There are no places left on the drug trial Scott was on.
A spokesperson for the SMC said that while the drug would not be routinely available through the NHS, health boards could pay for it on a case-by-case basis.
The SMC spokesperson added: “We were disappointed not to be able to recommend the medicine due to weaknesses in the economic case made by the manufacturer and the balance of costs and benefits meant the medicine was not considered to offer value for money.”
• What is Zelboraf?
THE drug which was used to extend and improve the quality of Scott’s life, taken as a pill, has been developed over the past seven years.
It has been designed to target a specific gene, known as the BRAF gene.
Around half of metastatic melanoma patients have the faulty BRAF gene, which causes tumours to grow.
Before they are given the drug, patients will be tested for the gene.

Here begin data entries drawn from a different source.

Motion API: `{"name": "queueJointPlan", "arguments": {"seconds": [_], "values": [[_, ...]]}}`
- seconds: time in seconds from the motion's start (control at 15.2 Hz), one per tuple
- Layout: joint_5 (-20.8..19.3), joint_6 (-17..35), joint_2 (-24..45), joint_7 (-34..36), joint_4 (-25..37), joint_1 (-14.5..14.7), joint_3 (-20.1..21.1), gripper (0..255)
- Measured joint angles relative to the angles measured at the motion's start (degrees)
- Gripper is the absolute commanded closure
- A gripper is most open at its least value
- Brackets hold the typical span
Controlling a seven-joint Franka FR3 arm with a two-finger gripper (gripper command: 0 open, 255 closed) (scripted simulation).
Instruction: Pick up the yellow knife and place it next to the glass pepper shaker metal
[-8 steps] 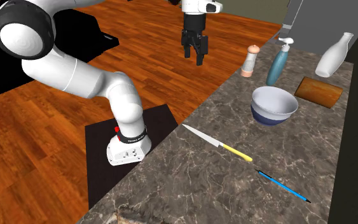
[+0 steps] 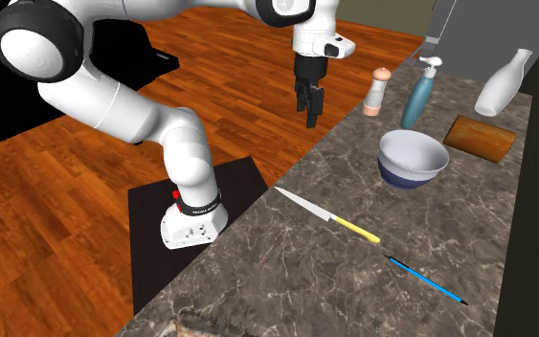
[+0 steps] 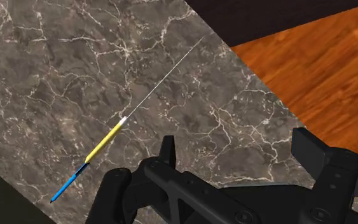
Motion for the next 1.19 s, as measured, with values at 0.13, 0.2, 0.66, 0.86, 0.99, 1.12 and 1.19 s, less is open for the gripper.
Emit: {"name": "queueJointPlan", "arguments": {"seconds": [0.13, 0.2, 0.66, 0.86, 0.99, 1.12, 1.19], "values": [[-0.11, 3.42, 1.18, 2.96, -1.89, -2.07, -1.02, 0], [-0.33, 5.13, 1.64, 4.2, -2.95, -3.22, -1.77, 0], [-1.15, 18.23, 7.34, 13.39, -8.92, -10.83, -6.48, 0], [-1.03, 24.14, 10.88, 17.53, -10.67, -13.68, -8.23, 0], [-1.11, 28.76, 13.31, 19.9, -12.5, -15.75, -9.77, 0], [-1.04, 32.8, 15.63, 22.04, -13.76, -17.68, -11.26, 0], [-1.04, 34.12, 16.18, 22.65, -14.4, -18.17, -11.61, 0]]}}
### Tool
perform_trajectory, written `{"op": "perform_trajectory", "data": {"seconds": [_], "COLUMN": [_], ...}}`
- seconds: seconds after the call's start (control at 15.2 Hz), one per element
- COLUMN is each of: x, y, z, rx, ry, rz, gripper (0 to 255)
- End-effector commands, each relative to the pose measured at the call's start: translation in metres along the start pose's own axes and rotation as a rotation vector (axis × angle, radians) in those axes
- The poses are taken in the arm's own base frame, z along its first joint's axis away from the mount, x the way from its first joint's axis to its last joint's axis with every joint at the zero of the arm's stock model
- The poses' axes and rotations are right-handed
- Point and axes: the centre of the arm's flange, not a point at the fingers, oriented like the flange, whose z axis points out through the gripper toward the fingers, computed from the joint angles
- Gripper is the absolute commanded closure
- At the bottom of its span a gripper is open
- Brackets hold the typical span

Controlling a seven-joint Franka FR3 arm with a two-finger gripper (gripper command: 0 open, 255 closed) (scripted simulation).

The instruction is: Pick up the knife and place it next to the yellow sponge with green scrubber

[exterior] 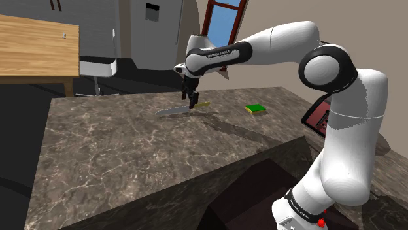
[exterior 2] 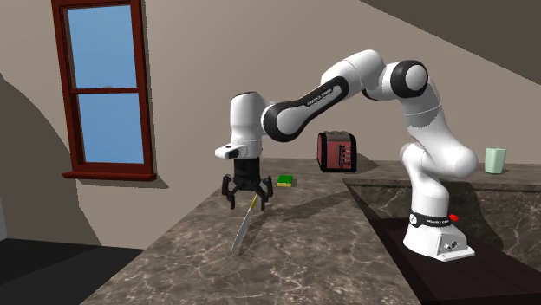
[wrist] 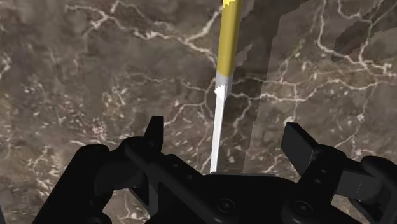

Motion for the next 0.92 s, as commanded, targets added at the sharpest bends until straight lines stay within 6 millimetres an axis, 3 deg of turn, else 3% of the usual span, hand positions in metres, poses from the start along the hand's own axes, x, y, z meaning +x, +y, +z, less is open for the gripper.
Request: {"op": "perform_trajectory", "data": {"seconds": [0.0, 0.26, 0.79, 0.86], "x": [0.002, 0.002, 0.002, 0.002], "y": [0.0, 0.0, 0.0, 0.0], "z": [0.011, 0.035, 0.035, 0.035], "rx": [0.0, 0.0, 0.0, 0.0], "ry": [0.0, 0.0, 0.0, 0.0], "rz": [-0.006, -0.006, -0.006, -0.006], "gripper": [0, 0, 0, 255]}}
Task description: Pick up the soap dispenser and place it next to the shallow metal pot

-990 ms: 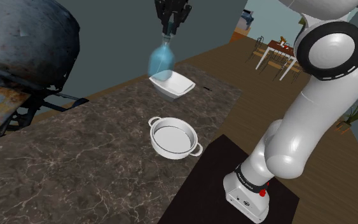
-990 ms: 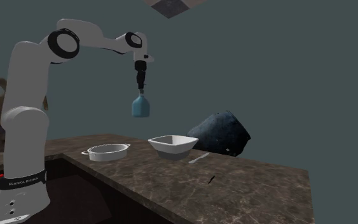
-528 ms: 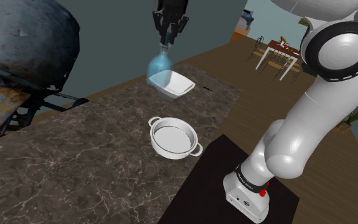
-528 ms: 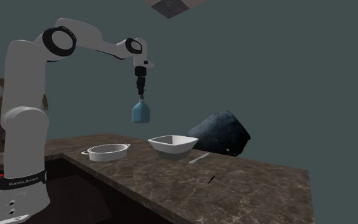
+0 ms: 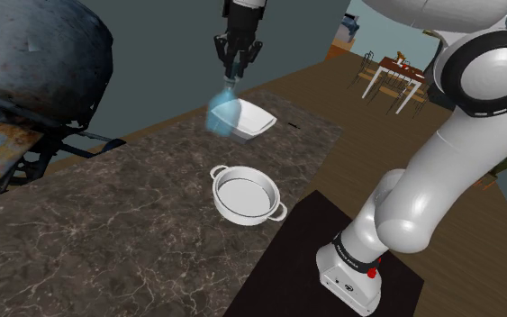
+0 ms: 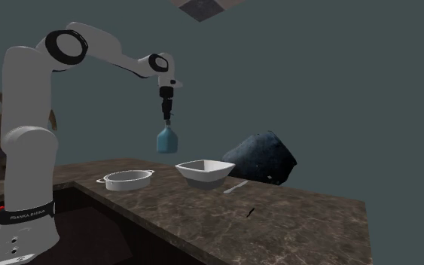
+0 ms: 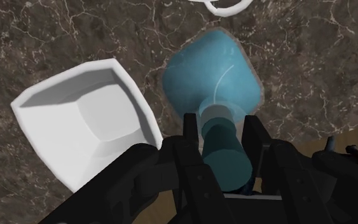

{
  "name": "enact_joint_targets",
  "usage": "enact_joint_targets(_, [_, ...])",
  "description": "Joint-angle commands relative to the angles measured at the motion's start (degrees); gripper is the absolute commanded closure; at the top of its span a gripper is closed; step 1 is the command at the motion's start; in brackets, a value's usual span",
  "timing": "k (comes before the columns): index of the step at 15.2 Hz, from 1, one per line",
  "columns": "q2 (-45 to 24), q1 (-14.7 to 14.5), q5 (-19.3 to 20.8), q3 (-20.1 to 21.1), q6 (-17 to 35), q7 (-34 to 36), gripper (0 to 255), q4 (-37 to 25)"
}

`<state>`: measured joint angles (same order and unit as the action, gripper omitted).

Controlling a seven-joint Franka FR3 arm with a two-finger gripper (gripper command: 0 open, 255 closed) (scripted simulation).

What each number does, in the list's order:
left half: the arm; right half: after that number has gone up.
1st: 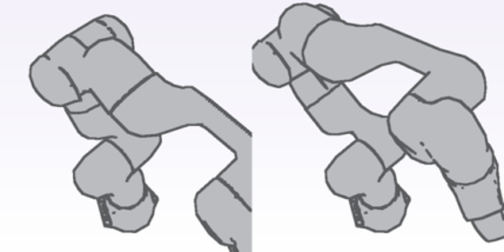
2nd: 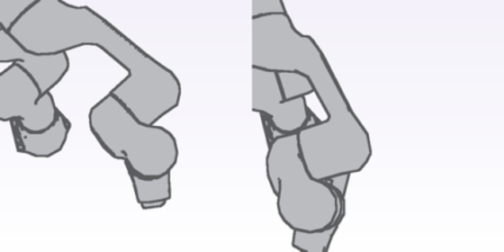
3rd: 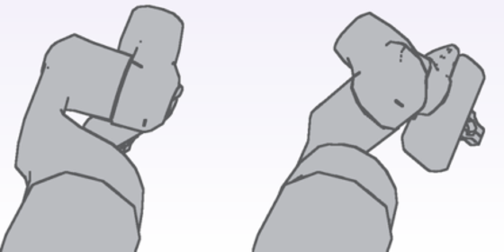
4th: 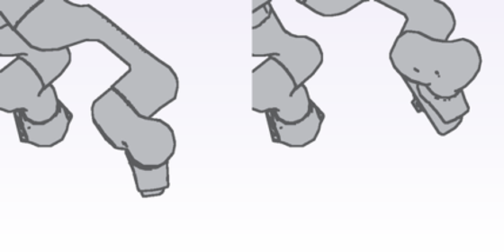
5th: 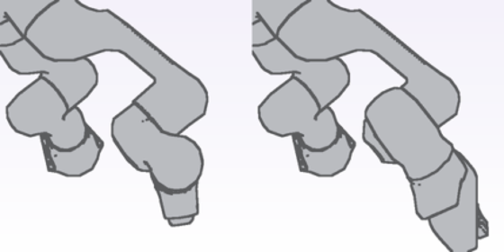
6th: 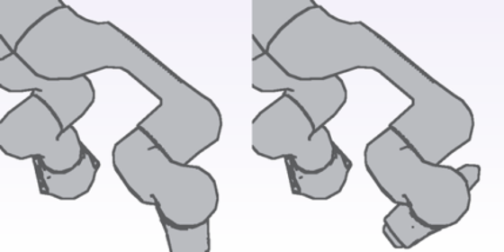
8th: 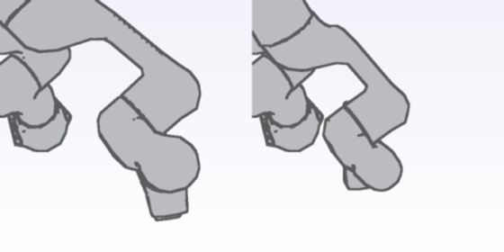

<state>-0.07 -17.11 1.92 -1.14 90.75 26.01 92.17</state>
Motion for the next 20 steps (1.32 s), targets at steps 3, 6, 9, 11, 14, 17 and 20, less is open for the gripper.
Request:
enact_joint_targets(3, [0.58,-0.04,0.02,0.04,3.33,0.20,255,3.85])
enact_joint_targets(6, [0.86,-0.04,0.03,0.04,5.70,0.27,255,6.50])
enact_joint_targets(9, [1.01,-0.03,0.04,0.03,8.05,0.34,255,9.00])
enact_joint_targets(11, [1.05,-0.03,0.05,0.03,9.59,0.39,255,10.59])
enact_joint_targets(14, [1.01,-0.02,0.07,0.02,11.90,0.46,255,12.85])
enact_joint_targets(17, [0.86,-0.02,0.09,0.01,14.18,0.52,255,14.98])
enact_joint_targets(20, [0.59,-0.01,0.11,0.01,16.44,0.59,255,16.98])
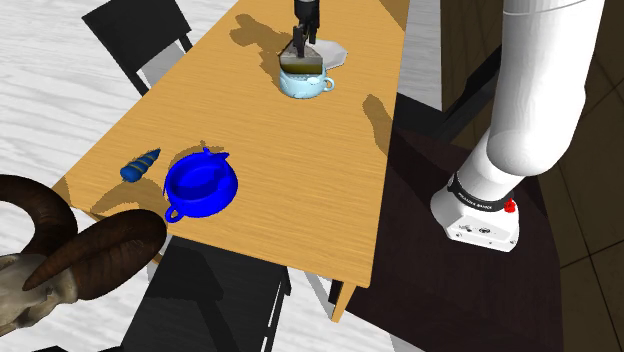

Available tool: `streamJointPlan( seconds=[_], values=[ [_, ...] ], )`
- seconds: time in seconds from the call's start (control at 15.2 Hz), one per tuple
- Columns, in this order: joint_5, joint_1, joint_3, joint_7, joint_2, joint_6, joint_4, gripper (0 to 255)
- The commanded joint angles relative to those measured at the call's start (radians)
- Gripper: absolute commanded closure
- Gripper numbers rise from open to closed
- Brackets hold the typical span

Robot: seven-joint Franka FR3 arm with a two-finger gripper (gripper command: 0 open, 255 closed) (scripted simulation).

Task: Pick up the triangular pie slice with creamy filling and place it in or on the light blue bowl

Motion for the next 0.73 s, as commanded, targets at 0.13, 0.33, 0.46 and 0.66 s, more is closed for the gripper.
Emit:
streamJointPlan(
  seconds=[0.13,0.33,0.46,0.66],
  values=[
    [-0.016,0.004,-0.008,0.01,-0.05,-0.089,0.041,0],
    [-0.016,0.004,-0.008,0.01,-0.05,-0.089,0.041,0],
    [-0.016,0.004,-0.008,0.01,-0.05,-0.089,0.041,0],
    [-0.016,0.004,-0.008,0.01,-0.05,-0.089,0.041,0]
  ],
)
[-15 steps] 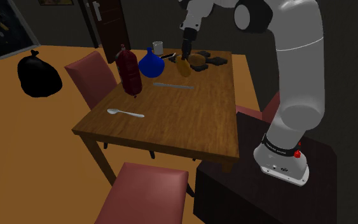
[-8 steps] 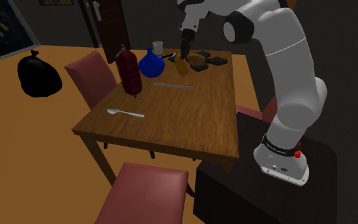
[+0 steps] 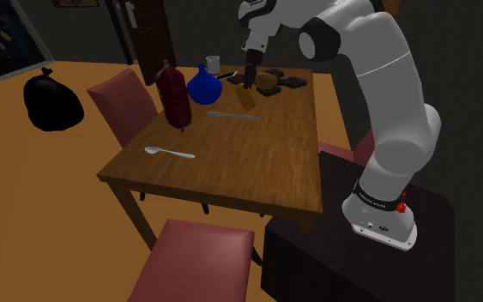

If it is present, the drug will work by effectively ‘turning it off’, halting the spread and growth of the tumour.
The main alternative is chemotherapy, which can have limited results and severe side-effects in patients who are already very ill.
A study showed that 84 per cent of patients on the drug were still alive after six months, compared with 64 per cent of those on chemotherapy.
• VALUE FOR MONEY?
THE Scottish Medicines Consortium (SMC) decides which new medicines are good value for money.
A New Drugs Committee will look at information from a manufacturer and price before providing a recommendation to the SMC’s eight executive members, who make a final decision.
The consortium includes clinicians, pharmacists, health economists, the pharmaceutical industry, the public and the Scottish Government.
Zelboraf is available in England on the NHS through the Cancer Drugs Fund, although it has not yet been approved by NICE – the equivalent of the SMC.
The Cancer Drugs Fund offers £200m of funding for drugs which have not yet been approved,
but there are no plans for a similar scheme north of the Border.
It has been claimed that there are 19 cancer drugs available in England that are not offered to patients in Scotland.
By Vicky Crichton
Public affairs manager at Cancer Reserach UK
Treatments at the end of patients’ lives can give extra weeks or months of life which might otherwise have been denied to them.
These precious extra months can mean being around for the birth of a grandchild, going on the trip of a lifetime or spending precious extra time with loved ones. It’s incredibly difficult to put a price on this.
At present, the pharmaceutical industry sets the price for a new drug and then the Government decides whether this represents “value for money” in terms of things like potential to extend life, quality of life and the number of patients
who stand to benefit.
But this system has been criticised and for many
years politicians have been trying
to devise a better one.
Their answer is a new scheme called “value-based pricing”, due to come into force across the UK in 2014, which the Government hopes will incentivise the development of innovative treatments while representing good value for money.
To work, it needs to be flexible enough to include all the things that are important to cancer patients – such as extra time at the end of life, and improvements to quality of life – while at the same time balancing the interests of the health industry and drug developers.
But it’s not clear exactly how this will work in practice .
What’s needed now is for the Government to publicise detailed plans, so we can be reassured about how the interests
of stakeholders – and above all patients – will be involved in setting the price of new treatments in the future.